Fifth, traces of authoritarianism may endure in a legal order even after a democratic transition. Courts, other legal institutions, and legal doctrines may maintain authoritarian mindsets and approaches after the political regimes that shaped them have transformed. In important respects, legal change may lag political change. Such tendencies are not ubiquitous or pervasive, as is illustrated by assertive, pro-liberal-rights stances of judicial decisions in post-reversion Hong Kong, and democracy-promoting and liberal-rights-protecting judicial interpretations by Taiwan’s constitutional court. But they are important phenomena, possibly manifested in the deference and protection courts in post-authoritarian East Asian states sometimes accord to state power and discretion. Nakano and Mobrand argue that aspects of authoritarian legality linger in contemporary Japan and Korea. Nakano finds a “bureaucratic authoritarian legality” rooted in the prewar order and persisting – thanks to continuities in institutions, personnel, and political habits – until administrative-legal reforms of the 1990s, and – more controversially – a “neoliberal authoritarian legality” that blunts political democracy today. Mobrand describes Korea as retaining “authoritarian legality after authoritarianism” in laws on elections and political parties that have remained largely unchanged despite democratization in the late 1980s. A broadly similar but more limited argument might hold for Taiwan, where the constitutional court has been restrained in striking down decisions by the political branches, even when it has found state actions constitutionally troubling (e.g. when ruling on the issue of one person simultaneously serving as vice president and premier).

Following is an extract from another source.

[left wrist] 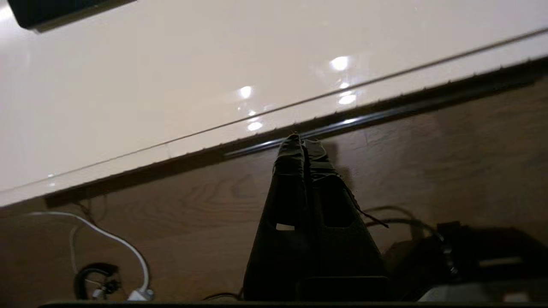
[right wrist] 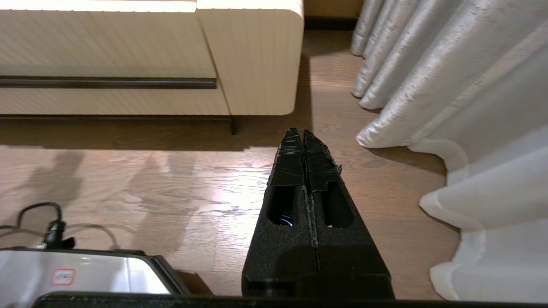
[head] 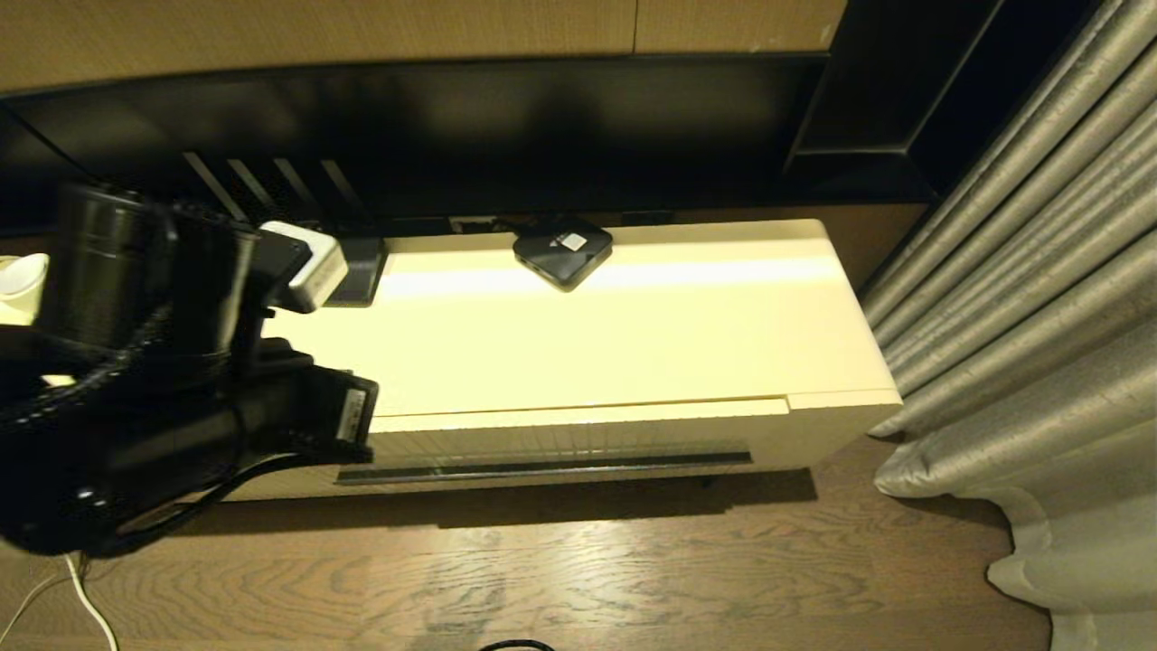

That post-authoritarian legality should remain, to some degree, residually authoritarian should not be surprising. Courts and other legal institutions often avoid direct subjection to the wrenching changes that affect the organs of the state that are more often the immediate targets of demands for political change. Also, law and legal institutions are, in important respects, conservative institutions for which radical change is not the norm – a trait that is part of what makes legality appealing to authoritarians (as well as to some proponents of the rule of law).
Other logical possibilities exist, but the patterns described here have solid grounding in East Asian experiences. Past and possible future trajectories suggest that “authoritarian legality” remains tenable in some forms and under some conditions in East Asia. But authoritarian regimes’ likely ambivalence toward legality, the difficulty of achieving and sustaining authoritarian legality, pressures exerted by economic and social change, and demands from social and political forces, present serious challenges. Authoritarian legality’s viability also surely varies by national and historical circumstances and the version of authoritarian legality that an East Asian regime pursues or achieves.